The pirate schooner held its course with an indifference that would not have led one to believe she was pursued. The watchful chief stood by the shroud of the mainmast, with his arms folded on his breast, calm and impassable as he was at almost all the moments of his life.
Not so the pursuing man-of-war. Ever and anon, as any of the small sailing vessels that navigate the gulf came in sight, signals upon signals went up her masts, to intimate that the vessel ahead was a pirate, and to command it to be harassed and hindered in its course. But all these were lost on the simple skippers of those simple crafts.
The chase continued. The terrible rock that is known by the name of the “soldier,” and that true to its appellation, seems to guard with unsurprizeable vigilance the passage of the Serpent’s Mouth, was passed.

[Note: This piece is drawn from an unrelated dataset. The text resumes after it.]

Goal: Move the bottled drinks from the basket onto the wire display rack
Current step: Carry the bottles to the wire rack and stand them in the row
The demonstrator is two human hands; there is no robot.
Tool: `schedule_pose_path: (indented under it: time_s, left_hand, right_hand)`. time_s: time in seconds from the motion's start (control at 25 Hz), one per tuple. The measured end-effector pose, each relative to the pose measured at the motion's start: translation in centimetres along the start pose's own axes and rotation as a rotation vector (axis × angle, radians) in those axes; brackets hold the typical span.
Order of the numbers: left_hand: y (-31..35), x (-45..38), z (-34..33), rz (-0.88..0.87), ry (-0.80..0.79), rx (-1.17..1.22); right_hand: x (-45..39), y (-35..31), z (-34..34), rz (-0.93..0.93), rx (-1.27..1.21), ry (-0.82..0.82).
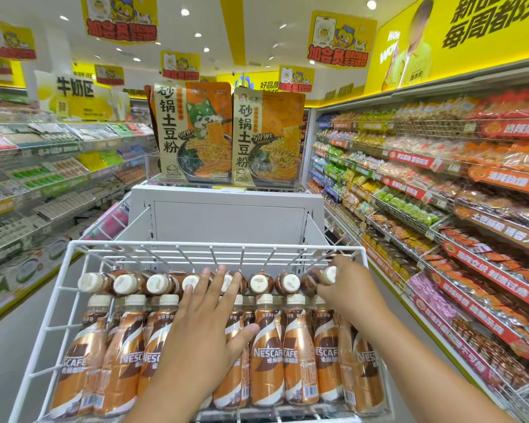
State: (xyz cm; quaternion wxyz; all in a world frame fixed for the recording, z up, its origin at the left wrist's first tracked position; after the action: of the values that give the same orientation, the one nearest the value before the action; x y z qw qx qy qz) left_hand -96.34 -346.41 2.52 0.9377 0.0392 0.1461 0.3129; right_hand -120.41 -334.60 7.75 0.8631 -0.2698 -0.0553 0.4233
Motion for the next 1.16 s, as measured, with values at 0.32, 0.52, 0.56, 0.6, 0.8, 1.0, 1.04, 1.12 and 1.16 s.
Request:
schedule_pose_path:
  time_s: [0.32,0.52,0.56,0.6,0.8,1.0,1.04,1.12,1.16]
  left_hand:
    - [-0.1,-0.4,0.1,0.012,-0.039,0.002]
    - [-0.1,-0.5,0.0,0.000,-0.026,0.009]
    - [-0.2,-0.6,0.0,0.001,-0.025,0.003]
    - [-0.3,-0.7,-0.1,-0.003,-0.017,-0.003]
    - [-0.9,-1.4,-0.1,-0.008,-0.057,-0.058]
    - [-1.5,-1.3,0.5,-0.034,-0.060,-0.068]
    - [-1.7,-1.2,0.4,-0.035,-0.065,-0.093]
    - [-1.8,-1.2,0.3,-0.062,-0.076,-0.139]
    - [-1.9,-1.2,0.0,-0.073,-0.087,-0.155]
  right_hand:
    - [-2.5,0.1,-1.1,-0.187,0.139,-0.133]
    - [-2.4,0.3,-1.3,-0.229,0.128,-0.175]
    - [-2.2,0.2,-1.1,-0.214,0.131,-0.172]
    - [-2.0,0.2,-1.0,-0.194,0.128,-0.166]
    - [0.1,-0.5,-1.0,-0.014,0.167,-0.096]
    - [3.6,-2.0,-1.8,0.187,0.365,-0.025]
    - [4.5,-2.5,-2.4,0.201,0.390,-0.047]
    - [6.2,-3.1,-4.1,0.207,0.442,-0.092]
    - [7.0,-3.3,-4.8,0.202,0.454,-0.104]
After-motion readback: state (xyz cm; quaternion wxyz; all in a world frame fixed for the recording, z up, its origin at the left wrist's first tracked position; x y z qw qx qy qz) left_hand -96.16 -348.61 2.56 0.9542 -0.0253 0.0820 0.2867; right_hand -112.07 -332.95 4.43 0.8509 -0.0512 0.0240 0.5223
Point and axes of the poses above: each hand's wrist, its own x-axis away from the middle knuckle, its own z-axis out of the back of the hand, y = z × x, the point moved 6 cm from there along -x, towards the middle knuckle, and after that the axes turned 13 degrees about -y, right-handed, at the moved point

Point Icacos, too, was doubled, and the two vessels were now riding on the atlantic billows, with the low Orinoco marshes on the right, and the rocky and wild coast of Trinidad on the left.
The sun was setting, when, suddenly, as if some monster screen had been abruptly raised from earth to heaven, in order to keep one part of the globe from the other, the wind fell, and the sails lay like humid sheets against the masts.
“Nature will now begin to speak,” said Appadocca to himself, with a certain air of contentment now lighting up his stern brow, and then looked aloft and around.
At his order, the spars were instantaneously armed with steel spears, from whose feet, conducting wires hung down along the shrouds and dipped into the sea. At another order, the large jibs, foresail, and mainsail of the schooner were stripped from the masts, and in their place, small narrow sails, which, from their size, could not have been supposed to be capable of having the least effect, were set.
The guns were doubly secured in their places, and the arms were fastened with even greater care than usual in their cases, in the bulwarks.
The two vessels now lay on the ocean, that now heaved as if from its own convulsions; for the lightest vane hung straight and stiffly down. There was not a breath of air. The vessels turned round and round helplessly on the seas, and as they rose on this wave, and were beaten athwart, or astern by the other, for the billows rolled at this time in no regular course, they fell into the troughs, or rose on the brows of the waves with such sudden and straining movements, that the wood and iron that formed them, seemed scarcely strong enough to hold together.
Night closed in; with it came a darkness that in itself was awful. No man could see his hand before him, shipmate could not see even the shipmate that stood at his side; which was the sea, which the deck, no one could tell, save when some counter-running wave broke suddenly on the side or bow of the schooner, and threw up the myriads of shining insects that inhabited its full and swollen bosom.
Those that were obliged to move about, clung cautiously to the bulwarks, and set one foot carefully before the other, that they might not throw themselves over.